__Required action__: Line filter on the word "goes": copy each matching line from the entries.

*** Stored data ***

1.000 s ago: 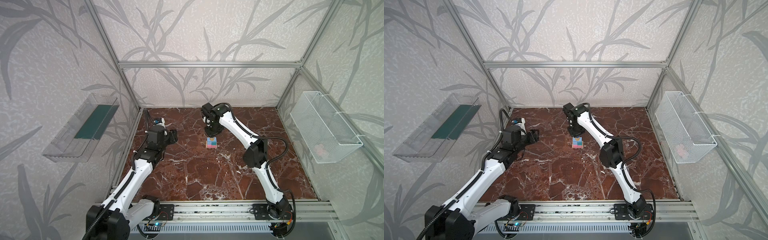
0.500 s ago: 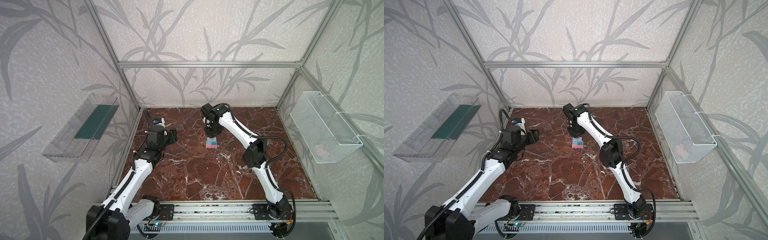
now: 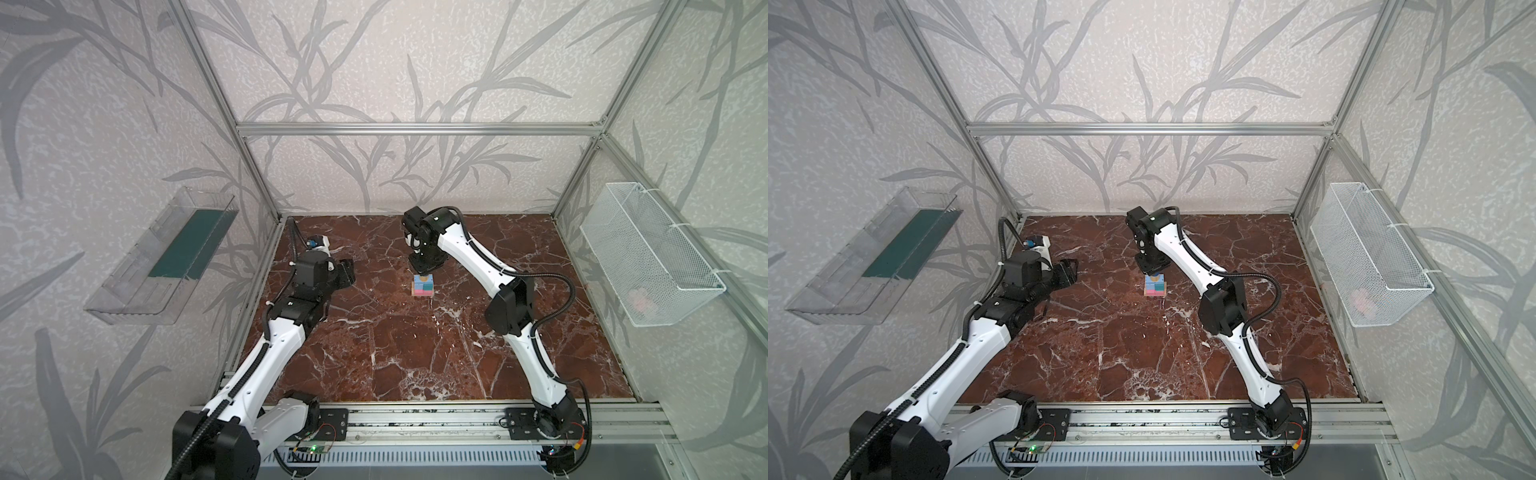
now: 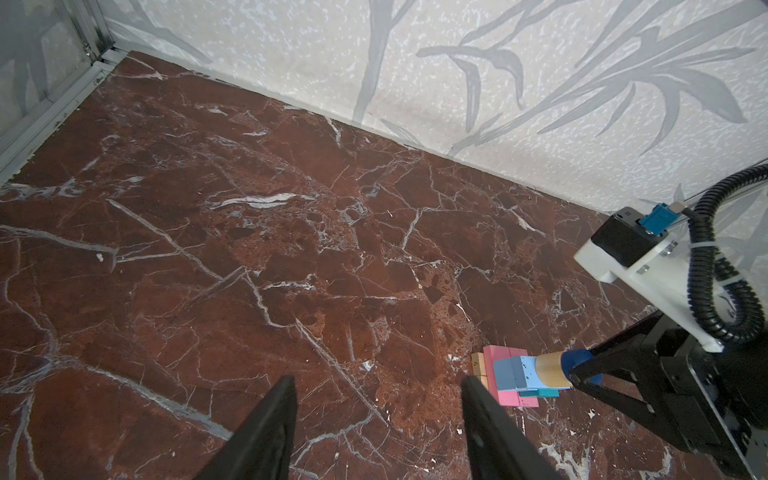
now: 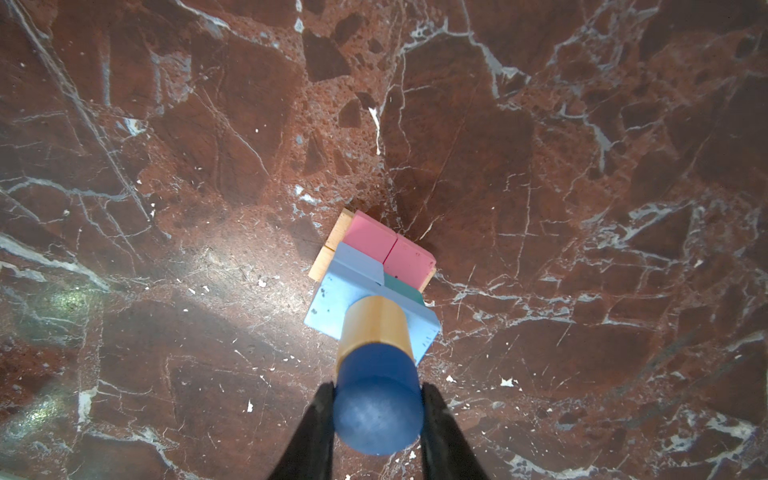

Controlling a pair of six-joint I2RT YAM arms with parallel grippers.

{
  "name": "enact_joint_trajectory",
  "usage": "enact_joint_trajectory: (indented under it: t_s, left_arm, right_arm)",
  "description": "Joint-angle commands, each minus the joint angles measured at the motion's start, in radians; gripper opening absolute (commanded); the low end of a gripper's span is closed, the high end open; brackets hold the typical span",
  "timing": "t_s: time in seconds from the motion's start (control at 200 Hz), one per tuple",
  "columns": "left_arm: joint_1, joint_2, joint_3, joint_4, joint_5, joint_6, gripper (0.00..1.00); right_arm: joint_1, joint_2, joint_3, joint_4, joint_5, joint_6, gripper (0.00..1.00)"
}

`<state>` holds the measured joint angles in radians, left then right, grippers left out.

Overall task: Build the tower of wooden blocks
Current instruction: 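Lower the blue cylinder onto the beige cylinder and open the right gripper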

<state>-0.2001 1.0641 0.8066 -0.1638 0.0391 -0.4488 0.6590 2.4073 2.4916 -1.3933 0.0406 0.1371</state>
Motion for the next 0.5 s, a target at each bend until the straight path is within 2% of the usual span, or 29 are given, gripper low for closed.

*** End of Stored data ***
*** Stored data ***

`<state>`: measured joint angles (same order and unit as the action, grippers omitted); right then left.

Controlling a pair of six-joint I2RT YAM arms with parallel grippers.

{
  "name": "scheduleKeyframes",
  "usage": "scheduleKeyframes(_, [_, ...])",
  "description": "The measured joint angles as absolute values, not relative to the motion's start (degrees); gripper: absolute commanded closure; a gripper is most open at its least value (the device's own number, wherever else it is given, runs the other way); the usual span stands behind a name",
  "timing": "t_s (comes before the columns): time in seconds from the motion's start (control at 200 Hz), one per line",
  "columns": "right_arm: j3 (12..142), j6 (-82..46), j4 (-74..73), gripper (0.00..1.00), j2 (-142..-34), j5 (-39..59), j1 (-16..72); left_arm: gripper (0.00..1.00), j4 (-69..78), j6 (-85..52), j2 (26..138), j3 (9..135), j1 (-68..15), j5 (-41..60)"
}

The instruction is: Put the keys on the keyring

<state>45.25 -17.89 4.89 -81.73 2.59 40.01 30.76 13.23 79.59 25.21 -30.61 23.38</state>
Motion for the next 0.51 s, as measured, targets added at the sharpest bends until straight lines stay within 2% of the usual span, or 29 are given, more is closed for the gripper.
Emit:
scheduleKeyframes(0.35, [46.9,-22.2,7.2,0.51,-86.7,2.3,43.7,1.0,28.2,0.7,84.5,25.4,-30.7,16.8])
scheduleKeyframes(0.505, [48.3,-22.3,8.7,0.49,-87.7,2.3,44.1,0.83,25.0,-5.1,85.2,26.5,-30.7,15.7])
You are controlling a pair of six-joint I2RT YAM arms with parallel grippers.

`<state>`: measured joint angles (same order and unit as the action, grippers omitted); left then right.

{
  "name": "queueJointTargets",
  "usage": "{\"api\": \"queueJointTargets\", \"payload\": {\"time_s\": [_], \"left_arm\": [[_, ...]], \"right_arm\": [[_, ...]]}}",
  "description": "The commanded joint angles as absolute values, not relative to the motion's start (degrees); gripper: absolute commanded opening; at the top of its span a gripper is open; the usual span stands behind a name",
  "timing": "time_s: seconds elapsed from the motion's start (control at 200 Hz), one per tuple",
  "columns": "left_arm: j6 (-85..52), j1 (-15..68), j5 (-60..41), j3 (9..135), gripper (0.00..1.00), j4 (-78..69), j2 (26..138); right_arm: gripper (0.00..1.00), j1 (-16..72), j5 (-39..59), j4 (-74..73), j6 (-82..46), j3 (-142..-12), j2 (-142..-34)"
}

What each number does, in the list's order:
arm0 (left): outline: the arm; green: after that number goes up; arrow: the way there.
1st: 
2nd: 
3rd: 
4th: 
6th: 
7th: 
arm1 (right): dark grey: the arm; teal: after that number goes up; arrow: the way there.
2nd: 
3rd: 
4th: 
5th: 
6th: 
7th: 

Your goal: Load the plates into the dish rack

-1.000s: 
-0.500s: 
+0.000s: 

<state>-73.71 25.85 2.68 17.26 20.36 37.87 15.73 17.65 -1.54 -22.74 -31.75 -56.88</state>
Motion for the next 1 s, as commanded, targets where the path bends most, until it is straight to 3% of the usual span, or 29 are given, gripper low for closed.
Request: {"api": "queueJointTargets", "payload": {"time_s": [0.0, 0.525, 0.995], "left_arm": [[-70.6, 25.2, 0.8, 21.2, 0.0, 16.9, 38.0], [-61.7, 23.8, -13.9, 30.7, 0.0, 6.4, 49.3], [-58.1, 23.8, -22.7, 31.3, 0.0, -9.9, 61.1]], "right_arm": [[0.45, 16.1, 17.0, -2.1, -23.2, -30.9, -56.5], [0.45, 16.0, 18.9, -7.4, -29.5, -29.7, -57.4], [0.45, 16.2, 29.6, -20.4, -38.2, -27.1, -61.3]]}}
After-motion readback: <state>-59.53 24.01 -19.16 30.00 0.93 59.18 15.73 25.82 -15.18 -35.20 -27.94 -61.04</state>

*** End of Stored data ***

__Problem solution__:
arm0 (left): outline: the arm; green: after that number goes up; arrow: the way there.
arm1 (right): dark grey: the arm; teal: after that number goes up; arrow: the way there.

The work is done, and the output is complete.